Callback Role Hot/Cold
cake_select_cpu 3-gate idle CPU selection + kfunc tunneling Hot
cake_enqueue Weighted vtime insert into per-LLC DSQ Hot
cake_dispatch Local LLC → cross-LLC steal Hot
cake_running BSS staging: run_start, is_yielder, game_cpu_mask, cpuperf Hot (minimal)
cake_stopping Confidence-gated reclassification + DRR++ + vtime staging Warm
cake_yield Yield count telemetry (stats-gated) Cold
cake_runnable Preempt count + wakeup source telemetry (stats-gated) Cold
cake_set_cpumask Event-driven affinity update (replaces polling) Cold
cake_init_task Arena + task_storage allocation, initial classification Cold (once)
cake_exit_task Arena deallocation Cold (once)
cake_init / cake_exit DSQ creation, arena init, UEI Cold (once)

Data Structures

Dual-storage architecture:

  • cake_task_hot (BPF task_storage, ~10ns lookup) — CL0 scheduling-critical fields used every stop: task_class, deficit_u16, packed_info, warm_cpus, staged_vtime_bits, nice_shift, sleep_lag, cached_cpumask
  • cake_task_ctx (BPF Arena, ~29ns TLB walk) — Telemetry-only fields, gated behind CAKE_STATS_ACTIVE. Dead in release builds.
  • cake_cpu_bss (BSS array, L1-cached) — Per-CPU hot fields: run_start, tick_slice, is_yielder, cached_now, idle_hint, waker_boost, cached_perf

Per-CPU arena (cake_per_cpu, conditional sizing):

  • Release: 64B/CPU (CL0 only, 1 page total)
  • Debug: 128B/CPU (CL0 + CL1 telemetry, 2 pages total)

DSQ Architecture

flowchart LR
    subgraph SINGLE["Single-CCD (9800X3D)"]
        DSQ0["LLC_DSQ_BASE + 0<br/>vtime ordered<br/>nr_llcs = 1<br/>stealing skipped"]
    end

    subgraph MULTI["Multi-CCD (9950X)"]
        DSQ1["LLC_DSQ_BASE + 0<br/>CCD 0 cores"] <-->|"cross-LLC steal<br/>when local empty"| DSQ2["LLC_DSQ_BASE + 1<br/>CCD 1 cores"]
    end
  • Vtime encoding: now_cached + dsq_weight — class weight ranges guarantee ordering (GAME always before NORMAL)
  • RODATA gate: if (nr_llcs <= 1) return; skips all cross-LLC stealing on single-CCD systems

Zero Global State

Anti-pattern scx_cake
Global atomics 0 (except game_cpu_mask, transition-only)
Volatile variables 0
Division in hot path 0 (shift-based µs conversion: >> 10)
Global vtime writes 0 (per-task only)
RCU lock/unlock in hot path 0

Kfunc Tunneling

select_cpu caches scx_bpf_now() in per-CPU BSS (cpu_bss[cpu].cached_now). enqueue reuses this value, saving ~15ns (1 kfunc trampoline entry) on the all-busy path.
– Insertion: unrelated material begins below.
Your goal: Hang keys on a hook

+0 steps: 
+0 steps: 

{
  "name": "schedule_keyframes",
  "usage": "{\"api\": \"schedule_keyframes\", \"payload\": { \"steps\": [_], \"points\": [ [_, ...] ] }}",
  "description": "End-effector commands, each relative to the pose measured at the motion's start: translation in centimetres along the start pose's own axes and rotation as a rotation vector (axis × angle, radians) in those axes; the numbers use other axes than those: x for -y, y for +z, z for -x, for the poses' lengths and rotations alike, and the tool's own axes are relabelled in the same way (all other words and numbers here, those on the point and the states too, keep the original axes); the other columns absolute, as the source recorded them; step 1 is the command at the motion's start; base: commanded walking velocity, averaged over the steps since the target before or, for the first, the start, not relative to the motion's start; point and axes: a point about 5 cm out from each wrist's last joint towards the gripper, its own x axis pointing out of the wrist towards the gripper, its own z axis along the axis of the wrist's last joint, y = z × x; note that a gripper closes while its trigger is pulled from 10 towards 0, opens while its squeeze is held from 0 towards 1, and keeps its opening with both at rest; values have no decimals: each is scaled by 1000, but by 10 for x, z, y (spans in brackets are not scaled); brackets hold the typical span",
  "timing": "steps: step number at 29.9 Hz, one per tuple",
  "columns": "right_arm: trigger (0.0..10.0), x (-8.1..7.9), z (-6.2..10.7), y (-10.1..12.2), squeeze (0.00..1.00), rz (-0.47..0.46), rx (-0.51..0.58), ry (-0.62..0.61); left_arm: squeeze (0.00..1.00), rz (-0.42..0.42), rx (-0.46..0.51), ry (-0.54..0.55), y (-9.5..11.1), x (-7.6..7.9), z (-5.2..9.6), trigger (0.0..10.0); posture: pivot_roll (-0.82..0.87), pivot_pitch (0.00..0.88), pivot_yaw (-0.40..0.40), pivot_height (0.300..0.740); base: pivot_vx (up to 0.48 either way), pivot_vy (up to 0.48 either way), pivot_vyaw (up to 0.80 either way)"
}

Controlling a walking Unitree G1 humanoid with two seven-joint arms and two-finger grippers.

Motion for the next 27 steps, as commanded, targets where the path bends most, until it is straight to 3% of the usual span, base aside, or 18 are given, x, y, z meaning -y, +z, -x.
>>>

VPROT: Preemption Protection

When a GAME task enters the DSQ during GAMING state and all CPUs are busy, cake_enqueue actively preempts a non-GAME task:

  1. O(1) victim finding: __builtin_ctzll(~game_cpu_mask) — single tzcnt instruction (1 cycle on Zen 4). Bits set in ~game_cpu_mask correspond to CPUs running non-GAME tasks.
  2. VPROT guard: Before preempting, check if the victim has run long enough to justify interruption. The protection threshold is computed as:
    • Base: tick_slice >> 4, clamped to [125µs, 500µs]
    • Per-class scaling:
      • NORMAL: 75% (×3>>2) — useful interactive work, strong protection
      • BG: 50% (>>1) — background tasks, moderate protection
      • HOG: 25% (>>2) — bulk CPU consumers, minimal protection
  3. Preempt decision: If elapsed >= vprot_nsscx_bpf_kick_cpu(victim, SCX_KICK_PREEMPT). Otherwise → suppressed (counted as nr_vprot_suppressed in stats).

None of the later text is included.